# Work required
The records below must be duplicated exactly, character for character.

------ Information provided ------

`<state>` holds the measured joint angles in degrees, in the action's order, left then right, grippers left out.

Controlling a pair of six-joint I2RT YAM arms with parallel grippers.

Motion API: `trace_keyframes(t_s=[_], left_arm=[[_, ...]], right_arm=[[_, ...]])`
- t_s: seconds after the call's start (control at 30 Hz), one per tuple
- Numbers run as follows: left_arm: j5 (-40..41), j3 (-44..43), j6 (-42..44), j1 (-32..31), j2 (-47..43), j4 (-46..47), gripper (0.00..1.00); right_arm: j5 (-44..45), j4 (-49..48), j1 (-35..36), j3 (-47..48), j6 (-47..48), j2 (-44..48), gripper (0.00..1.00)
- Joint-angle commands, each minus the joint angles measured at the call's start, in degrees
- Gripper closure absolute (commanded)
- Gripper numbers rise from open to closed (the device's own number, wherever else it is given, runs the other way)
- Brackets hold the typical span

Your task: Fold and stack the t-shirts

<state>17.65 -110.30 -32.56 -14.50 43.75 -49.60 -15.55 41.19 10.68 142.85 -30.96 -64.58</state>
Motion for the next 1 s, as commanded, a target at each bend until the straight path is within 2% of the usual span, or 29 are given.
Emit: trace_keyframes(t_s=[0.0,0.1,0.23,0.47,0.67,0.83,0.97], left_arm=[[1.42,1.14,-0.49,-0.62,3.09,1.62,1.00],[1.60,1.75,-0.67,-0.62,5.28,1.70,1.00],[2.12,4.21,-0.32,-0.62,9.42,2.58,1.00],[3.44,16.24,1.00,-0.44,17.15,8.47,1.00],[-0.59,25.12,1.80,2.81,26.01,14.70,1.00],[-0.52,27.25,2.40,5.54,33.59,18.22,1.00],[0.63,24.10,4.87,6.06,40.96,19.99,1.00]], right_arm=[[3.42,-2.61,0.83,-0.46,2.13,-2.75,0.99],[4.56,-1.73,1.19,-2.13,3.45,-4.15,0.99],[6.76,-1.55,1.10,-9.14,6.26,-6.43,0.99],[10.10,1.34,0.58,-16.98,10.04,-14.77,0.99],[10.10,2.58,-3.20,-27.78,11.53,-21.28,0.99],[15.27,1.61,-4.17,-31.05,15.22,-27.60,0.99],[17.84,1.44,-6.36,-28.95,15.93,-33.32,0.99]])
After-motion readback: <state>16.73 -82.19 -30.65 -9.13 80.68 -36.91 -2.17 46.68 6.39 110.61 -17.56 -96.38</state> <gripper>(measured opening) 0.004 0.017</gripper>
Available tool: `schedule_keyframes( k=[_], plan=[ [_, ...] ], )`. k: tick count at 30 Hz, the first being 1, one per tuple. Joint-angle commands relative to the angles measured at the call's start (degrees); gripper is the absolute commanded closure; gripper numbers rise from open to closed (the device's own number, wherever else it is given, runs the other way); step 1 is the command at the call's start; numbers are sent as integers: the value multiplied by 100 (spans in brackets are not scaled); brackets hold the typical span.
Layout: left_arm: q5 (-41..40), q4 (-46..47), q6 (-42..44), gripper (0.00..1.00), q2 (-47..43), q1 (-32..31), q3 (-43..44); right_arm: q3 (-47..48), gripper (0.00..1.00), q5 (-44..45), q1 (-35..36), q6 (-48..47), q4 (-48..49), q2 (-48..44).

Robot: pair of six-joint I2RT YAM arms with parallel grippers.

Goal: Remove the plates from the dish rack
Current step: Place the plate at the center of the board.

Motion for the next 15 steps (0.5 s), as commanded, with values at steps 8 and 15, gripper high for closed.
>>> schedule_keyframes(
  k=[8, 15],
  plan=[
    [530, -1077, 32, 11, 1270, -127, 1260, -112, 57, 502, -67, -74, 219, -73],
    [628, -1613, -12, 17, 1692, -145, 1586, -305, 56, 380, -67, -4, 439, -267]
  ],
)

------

# Answer to this problem
`<state>` holds the measured joint angles in degrees, in the action's order, left then right, grippers left out.

Controlling a pair of six-joint I2RT YAM arms with parallel grippers.

Motion API: `trace_keyframes(t_s=[_], left_arm=[[_, ...]], right_arm=[[_, ...]])`
- t_s: seconds after the call's start (control at 30 Hz), one per tuple
- Numbers run as follows: left_arm: j5 (-40..41), j3 (-44..43), j6 (-42..44), j1 (-32..31), j2 (-47..43), j4 (-46..47), gripper (0.00..1.00); right_arm: j5 (-44..45), j4 (-49..48), j1 (-35..36), j3 (-47..48), j6 (-47..48), j2 (-44..48), gripper (0.00..1.00)
- Joint-angle commands, each minus the joint angles measured at the call's start, in degrees
- Gripper closure absolute (commanded)
- Gripper numbers rise from open to closed (the device's own number, wherever else it is given, runs the other way)
- Brackets hold the typical span

Your task: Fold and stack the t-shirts

<state>17.65 -110.30 -32.56 -14.50 43.75 -49.60 -15.55 41.19 10.68 142.85 -30.96 -64.58</state>
Motion for the next 1 s, as commanded, a target at each bend until the straight path is within 2% of the usual span, or 29 are given.
Emit: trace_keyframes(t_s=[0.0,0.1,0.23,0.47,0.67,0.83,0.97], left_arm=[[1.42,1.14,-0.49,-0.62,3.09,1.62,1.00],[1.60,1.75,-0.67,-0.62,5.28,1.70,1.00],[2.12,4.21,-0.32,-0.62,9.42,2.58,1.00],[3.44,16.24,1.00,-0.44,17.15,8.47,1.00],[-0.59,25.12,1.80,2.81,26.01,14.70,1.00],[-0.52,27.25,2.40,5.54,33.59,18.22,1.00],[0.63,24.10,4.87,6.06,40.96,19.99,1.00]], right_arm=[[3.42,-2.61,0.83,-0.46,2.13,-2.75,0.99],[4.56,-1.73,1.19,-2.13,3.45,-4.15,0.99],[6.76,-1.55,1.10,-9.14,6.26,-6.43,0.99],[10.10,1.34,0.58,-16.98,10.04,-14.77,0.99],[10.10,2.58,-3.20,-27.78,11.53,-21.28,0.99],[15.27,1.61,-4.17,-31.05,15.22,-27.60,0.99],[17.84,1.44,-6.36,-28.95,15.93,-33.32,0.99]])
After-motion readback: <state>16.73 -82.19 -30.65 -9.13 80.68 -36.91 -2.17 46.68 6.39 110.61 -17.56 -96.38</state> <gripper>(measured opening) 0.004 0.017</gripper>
Available tool: `schedule_keyframes( k=[_], plan=[ [_, ...] ], )`. k: tick count at 30 Hz, the first being 1, one per tuple. Joint-angle commands relative to the angles measured at the call's start (degrees); gripper is the absolute commanded closure; gripper numbers rise from open to closed (the device's own number, wherever else it is given, runs the other way); step 1 is the command at the call's start; numbers are sent as integers: the value multiplied by 100 (spans in brackets are not scaled); brackets hold the typical span.
Layout: left_arm: q5 (-41..40), q4 (-46..47), q6 (-42..44), gripper (0.00..1.00), q2 (-47..43), q1 (-32..31), q3 (-43..44); right_arm: q3 (-47..48), gripper (0.00..1.00), q5 (-44..45), q1 (-35..36), q6 (-48..47), q4 (-48..49), q2 (-48..44).

Robot: pair of six-joint I2RT YAM arms with parallel grippers.

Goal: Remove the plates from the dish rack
Current step: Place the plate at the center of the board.

Motion for the next 15 steps (0.5 s), as commanded, with values at steps 8 and 15, gripper high for closed.
>>> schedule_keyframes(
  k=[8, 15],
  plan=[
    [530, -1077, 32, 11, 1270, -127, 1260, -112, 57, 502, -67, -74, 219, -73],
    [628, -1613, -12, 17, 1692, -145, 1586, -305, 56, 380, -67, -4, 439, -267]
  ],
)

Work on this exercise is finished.